API Reference
Complete API documentation for ContextPilot.
ContextPilot
The core class for context optimization.
Constructor
import contextpilot as cp
engine = cp.ContextPilot(use_gpu=False)
| Parameter | Type | Default | Description |
|---|---|---|---|
alpha | float | 0.001 | Distance computation parameter |
use_gpu | bool | False | Use GPU for distance computation |
linkage_method | str | "average" | Clustering method |
batch_size | int | 128 | Batch size for distance computation |
Methods
optimize()
Reorder contexts and return ready-to-use OpenAI messages.
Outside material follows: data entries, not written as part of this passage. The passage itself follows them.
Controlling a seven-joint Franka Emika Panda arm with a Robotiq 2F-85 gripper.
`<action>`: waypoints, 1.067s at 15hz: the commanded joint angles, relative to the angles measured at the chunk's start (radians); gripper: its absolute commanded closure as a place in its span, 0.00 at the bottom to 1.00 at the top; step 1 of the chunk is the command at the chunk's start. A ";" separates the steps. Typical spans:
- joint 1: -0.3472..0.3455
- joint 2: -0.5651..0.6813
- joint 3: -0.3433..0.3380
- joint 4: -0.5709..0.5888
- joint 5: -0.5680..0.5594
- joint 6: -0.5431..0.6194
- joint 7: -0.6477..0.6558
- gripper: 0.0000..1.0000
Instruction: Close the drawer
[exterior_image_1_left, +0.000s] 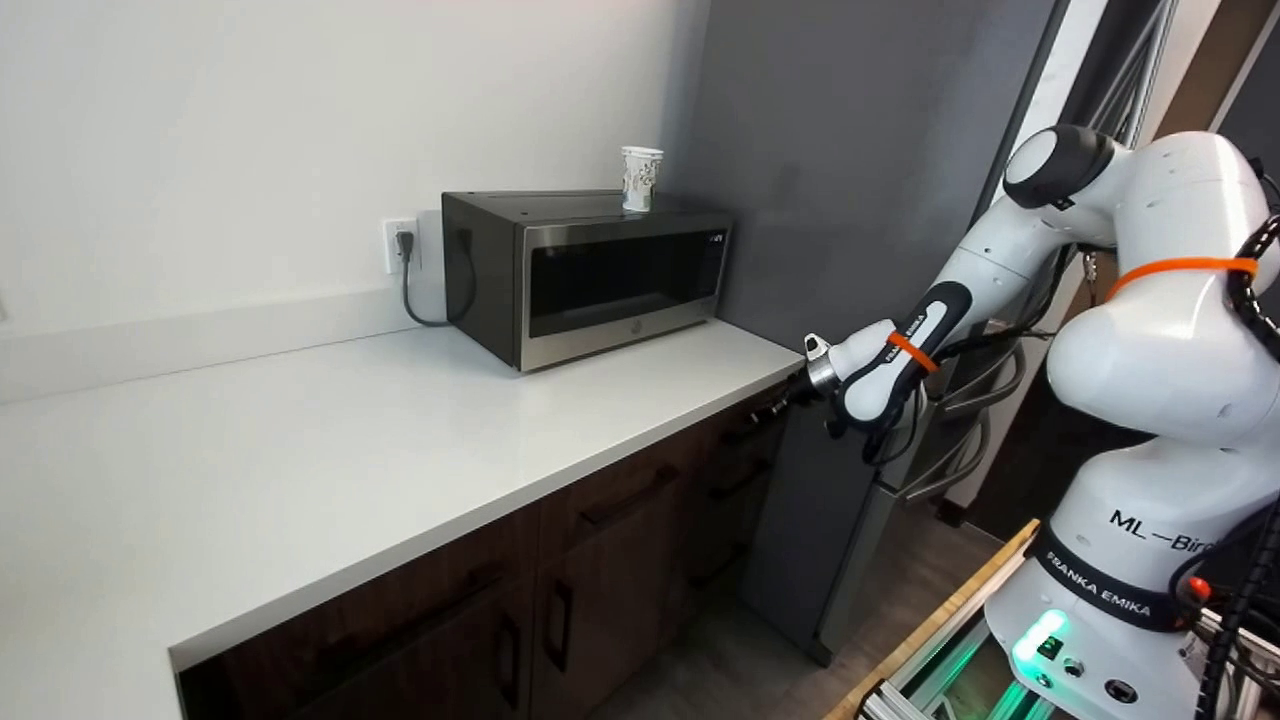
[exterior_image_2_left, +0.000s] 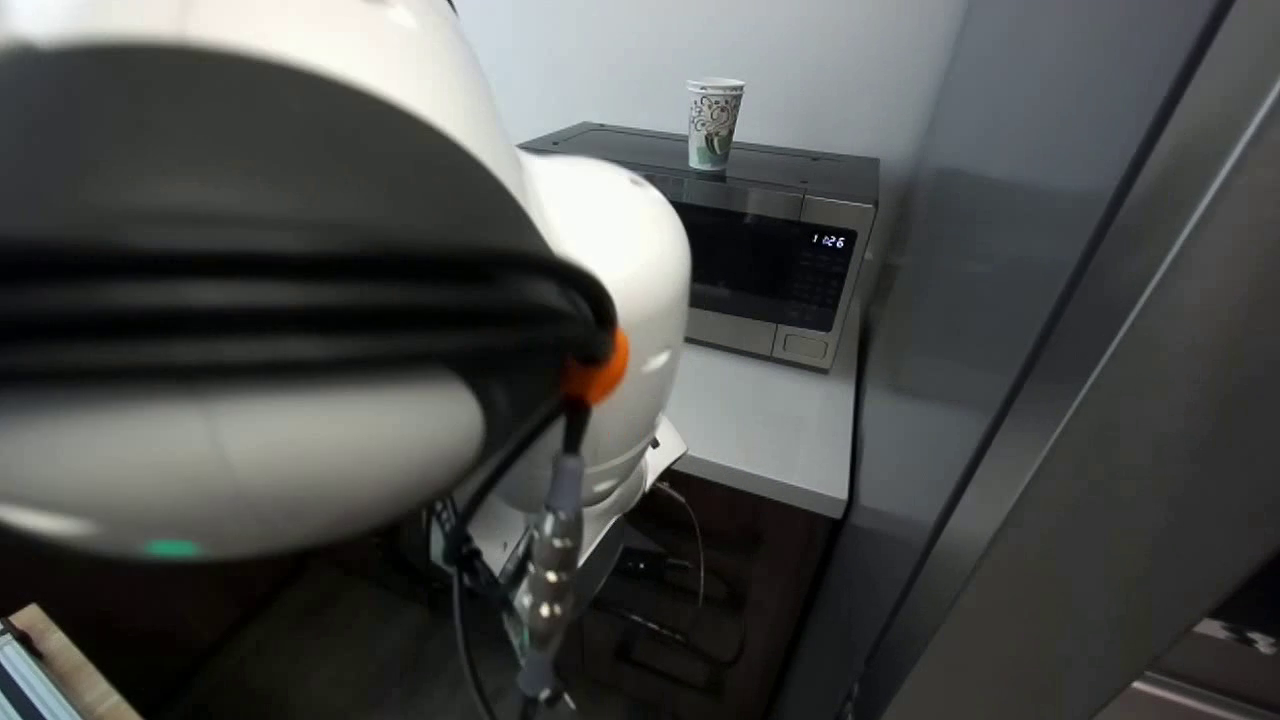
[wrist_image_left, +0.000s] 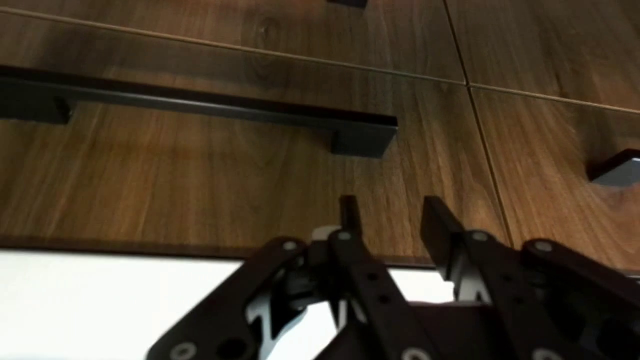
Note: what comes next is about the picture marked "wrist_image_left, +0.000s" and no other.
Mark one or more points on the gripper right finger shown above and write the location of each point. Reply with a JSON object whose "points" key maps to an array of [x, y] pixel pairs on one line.
{"points": [[505, 280]]}

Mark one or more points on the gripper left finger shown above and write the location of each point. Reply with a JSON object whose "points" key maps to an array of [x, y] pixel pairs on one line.
{"points": [[372, 290]]}

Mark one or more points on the wooden drawer cabinet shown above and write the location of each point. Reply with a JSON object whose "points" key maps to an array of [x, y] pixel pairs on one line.
{"points": [[200, 190]]}

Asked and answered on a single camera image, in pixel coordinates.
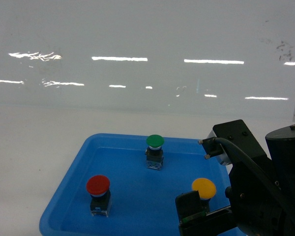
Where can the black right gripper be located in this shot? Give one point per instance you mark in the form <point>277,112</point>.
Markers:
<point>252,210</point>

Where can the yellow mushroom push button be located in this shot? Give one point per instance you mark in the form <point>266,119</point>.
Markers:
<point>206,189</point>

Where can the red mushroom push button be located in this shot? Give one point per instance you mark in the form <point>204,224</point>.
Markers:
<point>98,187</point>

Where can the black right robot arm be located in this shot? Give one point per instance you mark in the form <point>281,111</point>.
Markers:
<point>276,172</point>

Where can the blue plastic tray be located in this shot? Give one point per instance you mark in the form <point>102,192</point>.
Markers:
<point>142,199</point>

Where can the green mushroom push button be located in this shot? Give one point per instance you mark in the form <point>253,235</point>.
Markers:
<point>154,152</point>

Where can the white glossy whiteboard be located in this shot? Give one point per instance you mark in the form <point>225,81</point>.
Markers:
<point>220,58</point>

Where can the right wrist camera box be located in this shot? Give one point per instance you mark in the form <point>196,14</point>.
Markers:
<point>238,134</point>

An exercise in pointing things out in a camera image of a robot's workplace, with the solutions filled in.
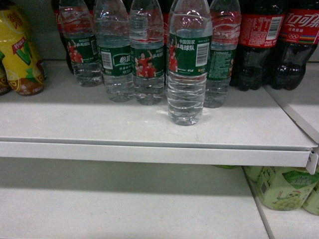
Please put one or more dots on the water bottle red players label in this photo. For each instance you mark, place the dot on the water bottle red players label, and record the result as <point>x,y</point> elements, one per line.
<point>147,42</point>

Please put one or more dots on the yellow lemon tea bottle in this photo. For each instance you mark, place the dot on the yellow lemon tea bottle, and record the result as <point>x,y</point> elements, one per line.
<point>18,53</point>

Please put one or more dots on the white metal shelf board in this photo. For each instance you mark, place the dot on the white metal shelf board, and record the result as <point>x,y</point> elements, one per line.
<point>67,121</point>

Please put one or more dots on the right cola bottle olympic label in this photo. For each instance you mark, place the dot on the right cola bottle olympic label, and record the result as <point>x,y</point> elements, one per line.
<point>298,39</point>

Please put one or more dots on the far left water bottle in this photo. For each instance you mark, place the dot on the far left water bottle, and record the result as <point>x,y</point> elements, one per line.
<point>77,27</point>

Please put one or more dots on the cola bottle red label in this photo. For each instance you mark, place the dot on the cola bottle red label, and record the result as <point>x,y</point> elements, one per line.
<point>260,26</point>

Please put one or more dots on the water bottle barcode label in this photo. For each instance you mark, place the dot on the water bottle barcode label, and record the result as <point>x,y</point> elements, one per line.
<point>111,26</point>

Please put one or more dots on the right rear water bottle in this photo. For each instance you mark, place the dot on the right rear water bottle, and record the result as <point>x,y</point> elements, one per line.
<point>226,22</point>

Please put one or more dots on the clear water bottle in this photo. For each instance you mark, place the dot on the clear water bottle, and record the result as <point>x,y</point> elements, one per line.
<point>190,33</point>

This is the simplest way to use ContextPilot — it handles reordering and prompt assembly in one call.
messages = engine.optimize(
docs=["Doc about ML", "Doc about AI", "Doc about DL"],
query="What is ML?",
conversation_id="user_42", # optional, for multi-turn
system_instruction="Be concise.", # optional, prepended to system message
)
# messages is a list of dicts ready for client.chat.completions.create()
| Parameter | Type | Default | Description |
|---|---|---|---|
docs | List[str] | Required | List of document strings |
query | str | Required | The user question |
conversation_id | str | None | None | Conversation key for multi-turn deduplication |
system_instruction | str | None | None | Extra instruction prepended to the system message |
Returns: List[Dict[str, str]] — a list of message dicts (role / content) ready for the OpenAI chat completions API.
optimize_batch()
Batch-optimize contexts and return messages in scheduled execution order.
messages_batch, order = engine.optimize_batch(
all_docs=[["Doc A", "Doc B"], ["Doc B", "Doc C"]],
all_queries=["What is A?", "What is C?"],
)
# messages_batch[i] corresponds to all_queries[order[i]]
| Parameter | Type | Default | Description |
|---|---|---|---|
all_docs | List[List[str]] | Required | Documents for each query |
all_queries | List[str] | Required | One query per entry in all_docs |
system_instruction | str | None | None | Extra instruction prepended to every system message |
Returns: (messages_batch, original_indices) — a 2-tuple where messages_batch[i] corresponds to all_queries[original_indices[i]].
reorder()
Reorder contexts for optimal KV-cache prefix sharing. Use this when you need full control over prompt construction.
reordered, indices = engine.reorder(
contexts,
conversation_id="user_42", # optional, for multi-turn dedup
)
| Parameter | Type | Default | Description |
|---|---|---|---|
contexts | List[List] | Required | List of contexts (doc IDs or strings) |
initial_tokens_per_context | int | 0 | Initial token budget per context |
conversation_id | str | None | None | Conversation key for deduplication tracking |
Returns: (reordered_contexts, original_indices) — a 2-tuple where reordered_contexts[i] corresponds to contexts[original_indices[i]].
deduplicate()
Remove already-seen documents from follow-up conversation turns.
conversation_idis required — prevents cross-contamination between concurrent users.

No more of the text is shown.